Assignment: Emit the data below verbatim, stripping out any pictures.
━━━━━ Information provided
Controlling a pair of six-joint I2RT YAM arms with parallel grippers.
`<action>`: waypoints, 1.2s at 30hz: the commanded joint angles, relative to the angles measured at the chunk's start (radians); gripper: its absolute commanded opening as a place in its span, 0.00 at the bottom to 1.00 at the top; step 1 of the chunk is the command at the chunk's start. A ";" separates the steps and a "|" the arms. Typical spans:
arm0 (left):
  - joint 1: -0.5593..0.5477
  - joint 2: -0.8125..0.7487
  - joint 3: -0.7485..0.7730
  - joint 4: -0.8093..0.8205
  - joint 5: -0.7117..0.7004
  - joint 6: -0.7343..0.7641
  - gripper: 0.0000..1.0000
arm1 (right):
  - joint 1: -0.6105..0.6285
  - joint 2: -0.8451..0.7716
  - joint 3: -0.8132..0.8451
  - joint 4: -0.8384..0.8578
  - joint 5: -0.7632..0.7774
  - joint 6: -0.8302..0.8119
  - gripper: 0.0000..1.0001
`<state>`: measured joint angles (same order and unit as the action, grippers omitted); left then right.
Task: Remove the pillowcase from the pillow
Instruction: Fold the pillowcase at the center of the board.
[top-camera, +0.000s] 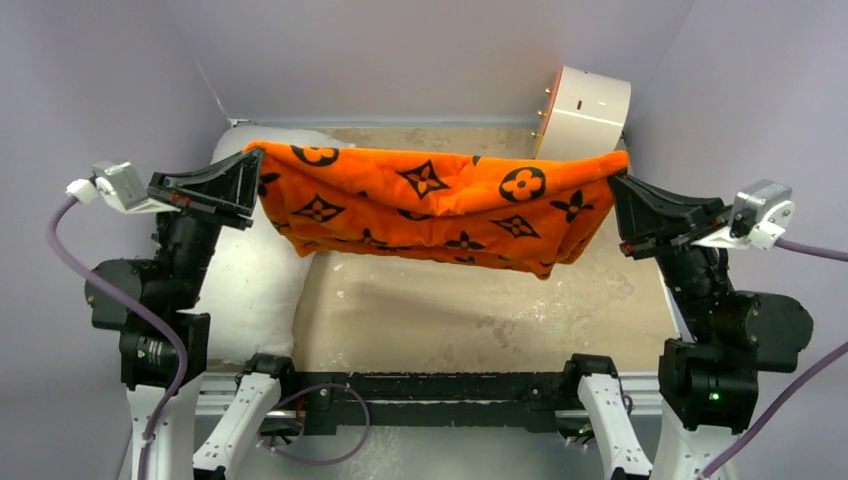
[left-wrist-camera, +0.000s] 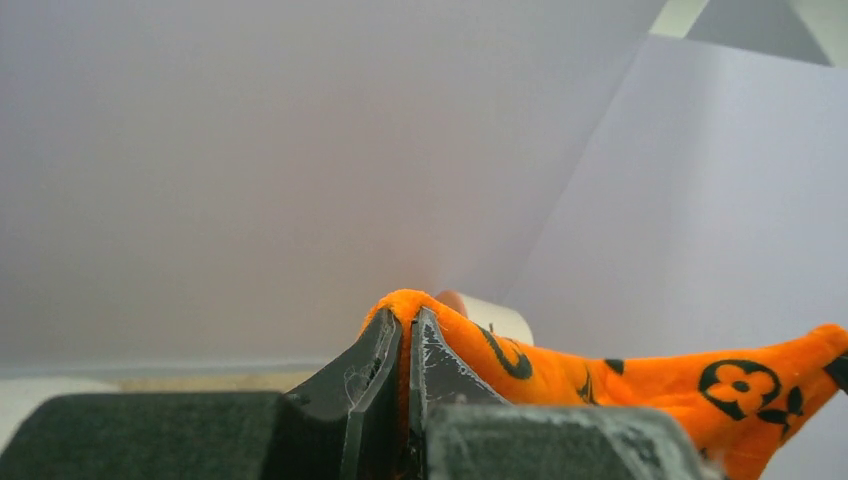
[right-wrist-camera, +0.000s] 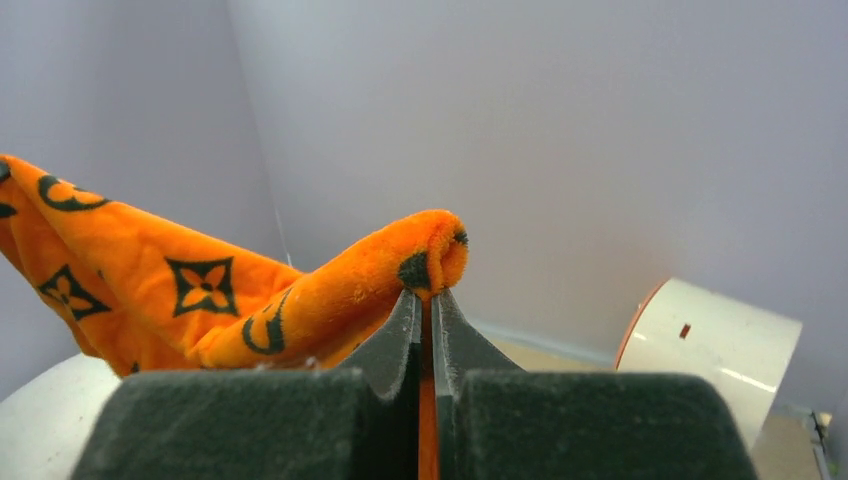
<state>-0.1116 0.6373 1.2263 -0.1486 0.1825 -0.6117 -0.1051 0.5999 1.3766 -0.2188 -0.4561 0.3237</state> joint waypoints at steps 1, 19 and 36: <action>0.008 0.044 0.038 0.043 0.061 -0.017 0.00 | -0.002 0.042 0.012 0.090 -0.051 0.003 0.00; -0.002 0.836 -0.067 0.398 -0.073 -0.132 0.00 | -0.002 0.766 -0.188 0.213 0.134 0.103 0.00; -0.238 0.840 0.135 0.005 -0.205 0.173 0.63 | 0.203 0.551 -0.421 0.089 0.400 0.062 0.57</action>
<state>-0.2131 1.5436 1.4471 -0.0463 -0.0219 -0.5098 0.0463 1.1469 1.0779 -0.0036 -0.1284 0.3397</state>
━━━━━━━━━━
Answer space:
Controlling a pair of six-joint I2RT YAM arms with parallel grippers.
`<action>`: waypoints, 1.2s at 30hz: the commanded joint angles, relative to the angles measured at the chunk's start (radians); gripper: its absolute commanded opening as a place in its span, 0.00 at the bottom to 1.00 at the top; step 1 of the chunk is the command at the chunk's start. A ";" separates the steps and a "|" the arms. Typical spans:
arm0 (left):
  - joint 1: -0.5593..0.5477
  - joint 2: -0.8125..0.7487
  - joint 3: -0.7485..0.7730
  - joint 4: -0.8093..0.8205
  - joint 5: -0.7117..0.7004
  - joint 6: -0.7343..0.7641
  - gripper: 0.0000..1.0000
arm1 (right):
  - joint 1: -0.6105..0.6285
  - joint 2: -0.8451..0.7716
  - joint 3: -0.8132..0.8451
  - joint 4: -0.8384..0.8578
  - joint 5: -0.7632..0.7774
  - joint 6: -0.8302..0.8119
  - gripper: 0.0000..1.0001
`<state>`: measured joint angles (same order and unit as the action, grippers omitted); left then right.
Task: Remove the pillowcase from the pillow
Instruction: Fold the pillowcase at the center of the board.
[top-camera, +0.000s] 
[left-wrist-camera, +0.000s] 
[right-wrist-camera, +0.000s] 
<state>-0.1116 0.6373 1.2263 -0.1486 0.1825 -0.6117 -0.1051 0.5999 1.3766 -0.2188 -0.4561 0.3237</state> joint waypoints at steps 1, 19 and 36: <action>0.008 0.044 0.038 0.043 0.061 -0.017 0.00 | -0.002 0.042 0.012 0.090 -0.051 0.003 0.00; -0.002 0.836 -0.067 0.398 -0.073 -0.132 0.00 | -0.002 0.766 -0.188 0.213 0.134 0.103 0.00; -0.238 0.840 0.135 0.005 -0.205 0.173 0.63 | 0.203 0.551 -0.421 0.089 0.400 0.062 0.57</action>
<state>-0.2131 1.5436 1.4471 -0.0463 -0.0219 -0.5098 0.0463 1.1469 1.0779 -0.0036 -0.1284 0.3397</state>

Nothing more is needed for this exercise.